Wireless-Only Phone Use Varies Widely Across U.S.
For Immediate Release: March 11, 2009
Contact: CDC National Center for Health Statistics Office of Communication (301) 458-4800
A new study released today by the Centers for Disease Control and Prevention’s National Center for Health Statistics (NCHS) reveals that Oklahoma is leading the nation’s wireless-only movement, with more than one in four households (26.2%) in that state using only wireless phones in 2007. On the other end of the spectrum, only 5.1% of households in Vermont were wireless-only in 2007.
The new report, “Wireless Substitution: State-level Estimates from the National Health Interview Survey, January-December 2007,” is the latest release on wireless substitution from NCHS. The report shows the percentage of adults who use only wireless phones is also highest in Oklahoma (25.1%) and lowest in Delaware (4.0%).
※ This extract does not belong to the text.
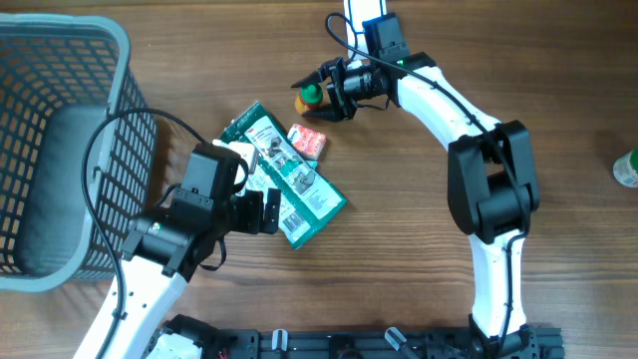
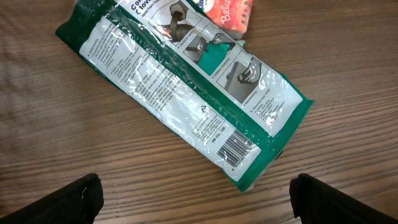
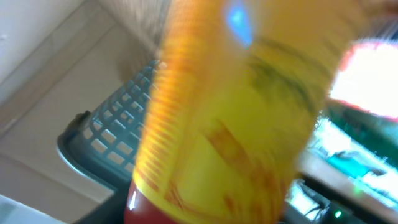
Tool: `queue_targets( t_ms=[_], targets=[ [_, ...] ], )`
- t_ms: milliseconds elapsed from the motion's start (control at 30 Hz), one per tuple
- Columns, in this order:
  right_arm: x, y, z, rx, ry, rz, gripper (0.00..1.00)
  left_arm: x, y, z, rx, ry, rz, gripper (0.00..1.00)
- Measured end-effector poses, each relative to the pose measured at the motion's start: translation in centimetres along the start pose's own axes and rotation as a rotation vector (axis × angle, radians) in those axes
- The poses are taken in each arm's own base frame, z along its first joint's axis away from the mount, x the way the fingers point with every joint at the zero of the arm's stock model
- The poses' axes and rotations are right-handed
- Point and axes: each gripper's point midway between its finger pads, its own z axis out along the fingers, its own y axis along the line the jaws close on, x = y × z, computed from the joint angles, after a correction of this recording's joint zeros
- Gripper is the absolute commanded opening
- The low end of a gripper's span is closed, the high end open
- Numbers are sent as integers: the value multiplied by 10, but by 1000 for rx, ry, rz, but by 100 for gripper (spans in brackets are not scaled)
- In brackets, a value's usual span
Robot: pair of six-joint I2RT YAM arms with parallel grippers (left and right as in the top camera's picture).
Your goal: Scan the item barcode
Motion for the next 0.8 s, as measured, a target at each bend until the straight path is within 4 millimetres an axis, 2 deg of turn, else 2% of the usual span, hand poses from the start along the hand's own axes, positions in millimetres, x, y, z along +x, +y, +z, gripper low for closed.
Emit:
queue_targets(
  t_ms=[167, 300, 433, 533, 667, 800],
  targets=[
    [-8, -9, 0, 33, -50, -49, 35, 0, 0, 0, 0, -1, 0, 100],
    [-9, -22, -1, 81, -56, -134, 24, 0, 0, 0, 1, -1, 0, 100],
    [-10, -44, -4, 168, -70, -201, 20, 0, 0, 0, 1, -1, 0, 100],
    [-12, -70, -10, 275, -93, -229, 20, 0, 0, 0, 0, -1, 0, 100],
    [-7, -98, -28, 427, -115, -282, 20, 0, 0, 0, 0, -1, 0, 100],
    [11, -108, -57, 515, -113, -283, 20, 0, 0, 0, 0, -1, 0, 100]
  ],
)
States with the highest percentage of wireless-only households, following Oklahoma, are Utah (25.5%), Nebraska (23.2%), Arkansas (22.6%), and Idaho (22.1%). States with the lowest percentages, following Vermont, are Connecticut (5.6%), Delaware (5.7%), South Dakota (6.4%), and Rhode Island (7.9%).
States with the highest percentage of adults using only wireless phones, following Oklahoma, are Utah (23.9%), Nebraska (22.4%), Kentucky (21.6%), and Idaho (21.3%). States with the lowest percentage, following Delaware, are Vermont (4.6%), Connecticut (4.8%), Rhode Island (5.3%), and Montana (5.4%).
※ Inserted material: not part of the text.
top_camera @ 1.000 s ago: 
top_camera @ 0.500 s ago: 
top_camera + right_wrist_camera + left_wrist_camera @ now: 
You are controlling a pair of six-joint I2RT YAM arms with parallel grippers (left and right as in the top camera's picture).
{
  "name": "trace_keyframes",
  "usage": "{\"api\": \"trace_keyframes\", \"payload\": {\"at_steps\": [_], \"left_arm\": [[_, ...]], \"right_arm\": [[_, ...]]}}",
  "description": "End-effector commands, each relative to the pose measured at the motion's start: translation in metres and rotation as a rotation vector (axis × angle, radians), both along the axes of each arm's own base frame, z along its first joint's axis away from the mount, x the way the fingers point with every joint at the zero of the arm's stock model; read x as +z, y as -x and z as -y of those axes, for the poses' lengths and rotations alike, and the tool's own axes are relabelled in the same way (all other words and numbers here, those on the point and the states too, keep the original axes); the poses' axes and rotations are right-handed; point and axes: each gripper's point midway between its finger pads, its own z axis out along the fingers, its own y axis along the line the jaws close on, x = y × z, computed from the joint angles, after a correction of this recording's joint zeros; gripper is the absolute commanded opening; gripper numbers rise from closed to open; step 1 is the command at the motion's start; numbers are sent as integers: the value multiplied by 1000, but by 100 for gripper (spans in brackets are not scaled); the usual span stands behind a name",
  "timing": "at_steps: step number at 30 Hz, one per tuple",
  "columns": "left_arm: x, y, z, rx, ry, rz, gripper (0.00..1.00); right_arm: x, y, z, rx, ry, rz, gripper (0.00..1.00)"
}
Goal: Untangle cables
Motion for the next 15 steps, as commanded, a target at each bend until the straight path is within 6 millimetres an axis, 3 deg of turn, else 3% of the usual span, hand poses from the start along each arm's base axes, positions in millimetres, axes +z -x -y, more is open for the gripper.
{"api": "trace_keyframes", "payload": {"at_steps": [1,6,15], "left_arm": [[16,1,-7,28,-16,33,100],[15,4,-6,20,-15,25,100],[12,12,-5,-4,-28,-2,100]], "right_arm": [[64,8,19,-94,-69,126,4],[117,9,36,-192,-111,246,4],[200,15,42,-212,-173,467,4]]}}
The new report also shows that the percentage of wireless-only phone use among households and adults varies greatly within regions. For example, in the Midwest, the state that has the most wireless-only households, Nebraska (23.2%), borders the state with the least, South Dakota (6.4%).
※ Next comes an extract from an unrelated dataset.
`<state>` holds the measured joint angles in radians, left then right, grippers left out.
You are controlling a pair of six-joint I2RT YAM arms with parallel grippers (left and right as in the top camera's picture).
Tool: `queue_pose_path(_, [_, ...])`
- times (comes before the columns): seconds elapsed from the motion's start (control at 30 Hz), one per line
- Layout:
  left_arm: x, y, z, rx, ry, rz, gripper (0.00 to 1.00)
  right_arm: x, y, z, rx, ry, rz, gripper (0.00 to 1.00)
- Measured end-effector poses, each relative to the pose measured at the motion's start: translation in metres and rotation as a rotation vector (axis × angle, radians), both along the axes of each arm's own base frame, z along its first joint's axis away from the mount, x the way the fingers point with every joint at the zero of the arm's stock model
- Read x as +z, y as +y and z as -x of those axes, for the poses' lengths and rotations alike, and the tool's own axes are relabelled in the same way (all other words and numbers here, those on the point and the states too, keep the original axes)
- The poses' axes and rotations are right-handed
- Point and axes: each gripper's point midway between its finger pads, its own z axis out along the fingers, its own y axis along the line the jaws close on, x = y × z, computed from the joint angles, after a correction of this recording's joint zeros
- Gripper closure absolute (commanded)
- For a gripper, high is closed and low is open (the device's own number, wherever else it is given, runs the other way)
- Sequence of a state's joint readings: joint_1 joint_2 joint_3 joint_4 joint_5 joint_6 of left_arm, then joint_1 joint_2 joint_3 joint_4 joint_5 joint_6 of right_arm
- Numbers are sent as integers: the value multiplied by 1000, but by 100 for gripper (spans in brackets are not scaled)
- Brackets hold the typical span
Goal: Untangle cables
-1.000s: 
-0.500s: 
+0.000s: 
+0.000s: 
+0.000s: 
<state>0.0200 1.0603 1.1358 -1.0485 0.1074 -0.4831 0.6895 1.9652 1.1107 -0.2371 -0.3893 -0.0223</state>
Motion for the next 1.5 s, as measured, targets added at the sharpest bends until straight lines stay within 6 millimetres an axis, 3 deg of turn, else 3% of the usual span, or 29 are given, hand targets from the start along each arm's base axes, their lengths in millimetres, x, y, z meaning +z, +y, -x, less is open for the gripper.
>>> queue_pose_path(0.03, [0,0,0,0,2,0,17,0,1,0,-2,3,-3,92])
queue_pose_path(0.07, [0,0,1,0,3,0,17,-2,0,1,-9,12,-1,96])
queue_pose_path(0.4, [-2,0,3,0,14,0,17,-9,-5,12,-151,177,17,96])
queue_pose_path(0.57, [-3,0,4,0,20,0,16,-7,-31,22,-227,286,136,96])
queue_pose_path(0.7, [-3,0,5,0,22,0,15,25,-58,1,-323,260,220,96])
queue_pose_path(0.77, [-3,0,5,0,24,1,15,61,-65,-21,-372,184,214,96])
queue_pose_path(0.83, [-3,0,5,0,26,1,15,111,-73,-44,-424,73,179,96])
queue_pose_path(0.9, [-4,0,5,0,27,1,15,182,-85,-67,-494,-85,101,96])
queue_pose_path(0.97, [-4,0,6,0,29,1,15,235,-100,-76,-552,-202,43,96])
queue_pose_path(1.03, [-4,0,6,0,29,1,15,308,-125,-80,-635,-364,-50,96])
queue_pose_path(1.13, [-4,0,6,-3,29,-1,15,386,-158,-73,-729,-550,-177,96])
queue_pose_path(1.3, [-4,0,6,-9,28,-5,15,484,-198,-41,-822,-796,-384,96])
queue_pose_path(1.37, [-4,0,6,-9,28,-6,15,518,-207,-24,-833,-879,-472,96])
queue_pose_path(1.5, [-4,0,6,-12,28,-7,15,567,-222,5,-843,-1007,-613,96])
Results from previous NCHS reports on wireless substitution show that wireless-only phone use continues to grow on a national level. A recent release found that one out of every six American homes (17.5%) had only wireless telephones during the first half of 2008 — nearly three percentage points greater than the estimate for 2007 (14.7%). The percentage of adults using only wireless-only phones also grew from 13.6% in 2007 to 16.1% in the first half of 2008.
NCHS tracks wireless-only phone use to assess potential implications for data collection from health surveys and other research conducted using random-digit-dialing methods on landline phones.